Traditionally, SOM is determined by capacity and combustion methods in laboratory. These methods are generally laborious. Besides, there are possible risks of air contamination during the operational procedure. Because of high efficiency, low-cost, large-scale, nondestruction, and rapid data acquisition, remote sensing technology has been proved to be a promising tool to strengthen or perfect traditional methods [7, 8]. And it provides a fresh approach for quantitative research of SOM content. Due to the lofty high spectral resolution, convenience, and controllability, the analysis on the laboratory Vis-NIR spectroscopy of soil is fashionable, especially. It is precisely the significant quantitative relationship between SOM and SOC; the estimation of SOM content by remote sensing has been proved as a feasible approach to grasp the condition of local SOC storage. Many studies have shown that SOM has unique spectral response in the Vis-NIR (visible and near-infrared) bands [9–12]. To some extent, the soil spectral reflectance could reflect the content of SOM. Fast detection of SOM content could be conducted by using raw spectral reflectance data (R) and through its mathematical transformations.

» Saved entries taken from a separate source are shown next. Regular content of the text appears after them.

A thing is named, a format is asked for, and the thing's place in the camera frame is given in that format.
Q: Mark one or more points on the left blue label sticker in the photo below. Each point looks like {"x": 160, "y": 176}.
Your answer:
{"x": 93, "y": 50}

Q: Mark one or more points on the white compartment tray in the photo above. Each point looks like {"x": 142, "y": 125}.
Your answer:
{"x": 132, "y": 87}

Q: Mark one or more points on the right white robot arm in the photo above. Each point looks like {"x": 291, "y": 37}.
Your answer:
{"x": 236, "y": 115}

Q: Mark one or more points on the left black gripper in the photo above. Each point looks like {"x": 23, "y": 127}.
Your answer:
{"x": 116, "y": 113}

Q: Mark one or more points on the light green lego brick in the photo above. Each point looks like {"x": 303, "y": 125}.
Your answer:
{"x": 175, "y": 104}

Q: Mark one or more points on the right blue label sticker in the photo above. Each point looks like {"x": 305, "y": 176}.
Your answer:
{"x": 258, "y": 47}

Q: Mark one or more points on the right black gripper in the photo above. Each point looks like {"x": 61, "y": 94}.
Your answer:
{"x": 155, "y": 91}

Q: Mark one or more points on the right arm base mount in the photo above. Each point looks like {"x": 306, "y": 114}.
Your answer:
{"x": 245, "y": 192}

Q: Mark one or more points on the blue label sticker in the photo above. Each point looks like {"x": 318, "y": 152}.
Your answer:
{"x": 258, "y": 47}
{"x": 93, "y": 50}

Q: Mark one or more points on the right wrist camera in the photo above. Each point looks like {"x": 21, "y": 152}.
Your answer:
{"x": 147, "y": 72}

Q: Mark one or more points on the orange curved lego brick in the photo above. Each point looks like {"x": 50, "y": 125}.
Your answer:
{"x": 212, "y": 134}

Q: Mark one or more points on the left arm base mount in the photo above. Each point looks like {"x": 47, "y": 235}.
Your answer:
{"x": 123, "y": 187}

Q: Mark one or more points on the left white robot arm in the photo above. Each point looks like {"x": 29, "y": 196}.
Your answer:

The pretreatment of Vis-NIR spectroscopy is very necessary and effective to improve the accuracy of the spectral estimation model. To remove the effect of soil moisture from the spectra, Minasny et al. preprocessed the measured raw spectral data using EPO (external parameter orthogonalisation) algorithm, and it improved the stability and accuracy of SOC predicting model in southern New South Wales, Australia [13]. Using spectral reflectance pretreated by Savitzky-Golay (SG) smoothing, first derivative with SG smoothing (FD), and other mathematical methods, the predicting performance of the support vector machine regression model (SVMR) was perfected [14]. These spectral inversion models of SOM are mainly based on the R and some commonly appropriate pretreatment methods, that is, inversion (1/R), logarithm (lgR), logarithm-inversion (1/lgR), and root mean square (R) and their first or second order derivative. As the high-dimensional data source with massive information, the raw spectra were pretreated by conventional integer order derivative generally, but it might influence the effective information detection and cause the loss of spectral information to some extent. Furthermore, the accuracy of modeling will also be constrained. Fractional order derivative broadened the concept of the classic integer derivative [15, 16]. Due to the better accuracy and higher efficiency, it has been widely used in system control and diagnosis, digital filtering, signal and image processing, and other related fields [17–20]. For spectrum analysis, this algorithm had been introduced in the spectral reflectance pretreatment of saline soil in the Ebinur Lake basin [21]. The research demonstrated that it was desirable to extract potential spectral information of soil Vis-NIR spectroscopy using fractional derivative algorithm in arid desert region.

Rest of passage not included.